About this exercise
Print exactly the lines below between the line holding "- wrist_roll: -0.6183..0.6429" and the line holding "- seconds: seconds", inclusive, and nothing more.

Excerpts from a dataset:
----------------
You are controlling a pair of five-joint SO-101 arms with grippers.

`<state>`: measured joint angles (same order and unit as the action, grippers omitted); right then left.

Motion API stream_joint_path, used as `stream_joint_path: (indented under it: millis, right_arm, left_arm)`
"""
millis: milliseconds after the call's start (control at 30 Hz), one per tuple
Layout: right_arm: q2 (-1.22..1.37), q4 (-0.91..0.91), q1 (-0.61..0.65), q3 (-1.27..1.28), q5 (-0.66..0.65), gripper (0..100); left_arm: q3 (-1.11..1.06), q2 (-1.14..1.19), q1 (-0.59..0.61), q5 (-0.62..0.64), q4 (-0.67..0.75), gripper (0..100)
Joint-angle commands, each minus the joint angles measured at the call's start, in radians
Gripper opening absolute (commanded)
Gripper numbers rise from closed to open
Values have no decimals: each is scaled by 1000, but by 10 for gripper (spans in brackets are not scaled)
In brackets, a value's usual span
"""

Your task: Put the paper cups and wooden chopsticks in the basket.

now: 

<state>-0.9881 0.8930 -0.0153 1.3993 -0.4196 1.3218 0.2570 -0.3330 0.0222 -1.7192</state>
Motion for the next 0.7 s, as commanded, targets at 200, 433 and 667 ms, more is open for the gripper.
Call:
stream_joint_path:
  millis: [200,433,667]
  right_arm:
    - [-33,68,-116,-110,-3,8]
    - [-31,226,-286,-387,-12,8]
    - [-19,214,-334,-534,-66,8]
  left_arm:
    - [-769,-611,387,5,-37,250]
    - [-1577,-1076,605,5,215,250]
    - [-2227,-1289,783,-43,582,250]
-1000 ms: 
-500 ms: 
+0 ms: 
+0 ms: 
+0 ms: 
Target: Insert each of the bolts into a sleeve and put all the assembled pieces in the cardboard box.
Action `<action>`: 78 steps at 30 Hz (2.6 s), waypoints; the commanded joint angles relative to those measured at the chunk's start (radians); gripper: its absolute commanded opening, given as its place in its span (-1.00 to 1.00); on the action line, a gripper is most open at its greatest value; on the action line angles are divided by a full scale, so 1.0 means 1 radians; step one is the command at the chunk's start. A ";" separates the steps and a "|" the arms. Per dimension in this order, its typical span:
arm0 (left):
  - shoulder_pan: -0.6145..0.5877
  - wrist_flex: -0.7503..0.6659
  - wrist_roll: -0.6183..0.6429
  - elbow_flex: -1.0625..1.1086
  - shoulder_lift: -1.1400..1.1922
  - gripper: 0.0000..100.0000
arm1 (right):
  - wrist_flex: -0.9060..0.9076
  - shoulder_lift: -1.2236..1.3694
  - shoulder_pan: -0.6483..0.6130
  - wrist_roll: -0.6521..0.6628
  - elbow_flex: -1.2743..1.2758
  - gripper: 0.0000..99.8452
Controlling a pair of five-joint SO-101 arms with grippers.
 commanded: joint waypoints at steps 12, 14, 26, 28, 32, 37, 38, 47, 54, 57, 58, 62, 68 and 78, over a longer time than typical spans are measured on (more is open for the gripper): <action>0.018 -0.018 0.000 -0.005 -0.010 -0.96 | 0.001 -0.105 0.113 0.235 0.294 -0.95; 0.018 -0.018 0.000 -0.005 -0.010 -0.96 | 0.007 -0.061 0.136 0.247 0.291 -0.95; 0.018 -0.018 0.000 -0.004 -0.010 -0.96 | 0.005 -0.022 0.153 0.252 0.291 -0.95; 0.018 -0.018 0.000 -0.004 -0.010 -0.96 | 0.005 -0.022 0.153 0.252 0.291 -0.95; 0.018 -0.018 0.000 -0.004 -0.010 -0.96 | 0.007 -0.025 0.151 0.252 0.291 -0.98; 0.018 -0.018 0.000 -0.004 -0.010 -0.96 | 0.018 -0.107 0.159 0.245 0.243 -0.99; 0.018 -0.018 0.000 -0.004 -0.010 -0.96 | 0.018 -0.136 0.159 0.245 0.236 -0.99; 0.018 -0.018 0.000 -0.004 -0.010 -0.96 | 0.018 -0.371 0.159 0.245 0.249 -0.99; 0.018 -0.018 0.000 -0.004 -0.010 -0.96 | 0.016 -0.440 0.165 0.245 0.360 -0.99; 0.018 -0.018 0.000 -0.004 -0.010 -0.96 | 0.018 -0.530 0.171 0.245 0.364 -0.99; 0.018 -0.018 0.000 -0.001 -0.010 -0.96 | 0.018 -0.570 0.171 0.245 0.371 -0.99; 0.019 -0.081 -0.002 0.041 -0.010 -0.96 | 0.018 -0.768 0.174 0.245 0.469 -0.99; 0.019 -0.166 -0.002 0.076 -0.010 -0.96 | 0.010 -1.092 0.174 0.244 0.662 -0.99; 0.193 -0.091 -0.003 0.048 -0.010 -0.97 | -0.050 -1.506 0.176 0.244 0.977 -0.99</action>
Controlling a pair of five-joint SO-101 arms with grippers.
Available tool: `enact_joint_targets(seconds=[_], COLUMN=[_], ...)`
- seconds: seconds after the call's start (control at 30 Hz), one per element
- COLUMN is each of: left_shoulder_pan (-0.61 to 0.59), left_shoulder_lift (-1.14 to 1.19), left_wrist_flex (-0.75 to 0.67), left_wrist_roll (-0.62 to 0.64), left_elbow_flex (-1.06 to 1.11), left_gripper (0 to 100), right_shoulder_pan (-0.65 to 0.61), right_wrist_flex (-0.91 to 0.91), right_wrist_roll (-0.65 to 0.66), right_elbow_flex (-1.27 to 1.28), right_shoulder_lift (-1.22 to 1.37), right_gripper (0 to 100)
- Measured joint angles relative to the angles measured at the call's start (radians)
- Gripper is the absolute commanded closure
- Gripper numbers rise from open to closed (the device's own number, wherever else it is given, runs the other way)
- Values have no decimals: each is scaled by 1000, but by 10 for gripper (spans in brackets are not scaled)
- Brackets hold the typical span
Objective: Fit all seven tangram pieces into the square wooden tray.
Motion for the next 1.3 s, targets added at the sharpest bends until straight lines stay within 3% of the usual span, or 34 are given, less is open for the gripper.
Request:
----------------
Task output
  - wrist_roll: -0.6183..0.6429
  - elbow_flex: -1.0625..1.1086
  - shoulder_lift: -1.1400..1.1922
  - gripper: 0.0000..100.0000
arm1 (right):
  - wrist_flex: -0.9060..0.9076
  - shoulder_lift: -1.2236..1.3694
  - shoulder_pan: -0.6483..0.6130
  - wrist_roll: -0.6521..0.6628
  - elbow_flex: -1.2743..1.2758
  - gripper: 0.0000..99.8452
Controlling a pair of five-joint SO-101 arms with grippers.
 commanded: joint waypoints at steps 12, 14, 26, 28, 32, 37, 38, 47, 54, 57, 58, 62, 68 and 78, over a longer time than typical spans are measured on (more is open for the gripper): <action>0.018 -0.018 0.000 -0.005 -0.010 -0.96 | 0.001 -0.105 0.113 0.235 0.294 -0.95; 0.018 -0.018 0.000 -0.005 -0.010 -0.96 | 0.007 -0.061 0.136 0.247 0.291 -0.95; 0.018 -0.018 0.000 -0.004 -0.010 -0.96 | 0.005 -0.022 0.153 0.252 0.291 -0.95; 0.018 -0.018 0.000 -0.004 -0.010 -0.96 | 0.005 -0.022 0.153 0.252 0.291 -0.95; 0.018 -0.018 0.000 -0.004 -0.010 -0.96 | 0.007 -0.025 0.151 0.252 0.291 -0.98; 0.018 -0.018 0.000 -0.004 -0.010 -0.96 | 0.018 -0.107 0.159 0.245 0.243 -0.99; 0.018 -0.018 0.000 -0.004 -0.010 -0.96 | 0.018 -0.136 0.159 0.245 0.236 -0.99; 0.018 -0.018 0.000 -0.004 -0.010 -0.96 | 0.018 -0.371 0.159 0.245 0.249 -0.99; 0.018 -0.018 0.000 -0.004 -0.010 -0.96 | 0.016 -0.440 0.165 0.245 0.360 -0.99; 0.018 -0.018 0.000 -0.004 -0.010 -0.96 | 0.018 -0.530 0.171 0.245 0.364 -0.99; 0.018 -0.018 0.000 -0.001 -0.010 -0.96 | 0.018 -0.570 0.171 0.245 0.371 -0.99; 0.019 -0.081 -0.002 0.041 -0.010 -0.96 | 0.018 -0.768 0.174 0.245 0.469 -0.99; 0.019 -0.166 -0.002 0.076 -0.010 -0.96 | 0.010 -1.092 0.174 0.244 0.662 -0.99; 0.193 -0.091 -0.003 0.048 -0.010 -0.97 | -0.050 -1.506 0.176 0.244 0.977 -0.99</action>
Controlling a pair of five-joint SO-101 arms with grippers.
Available tool: `enact_joint_targets(seconds=[_], COLUMN=[_], ...)`
- seconds: seconds after the call's start (control at 30 Hz), one per element

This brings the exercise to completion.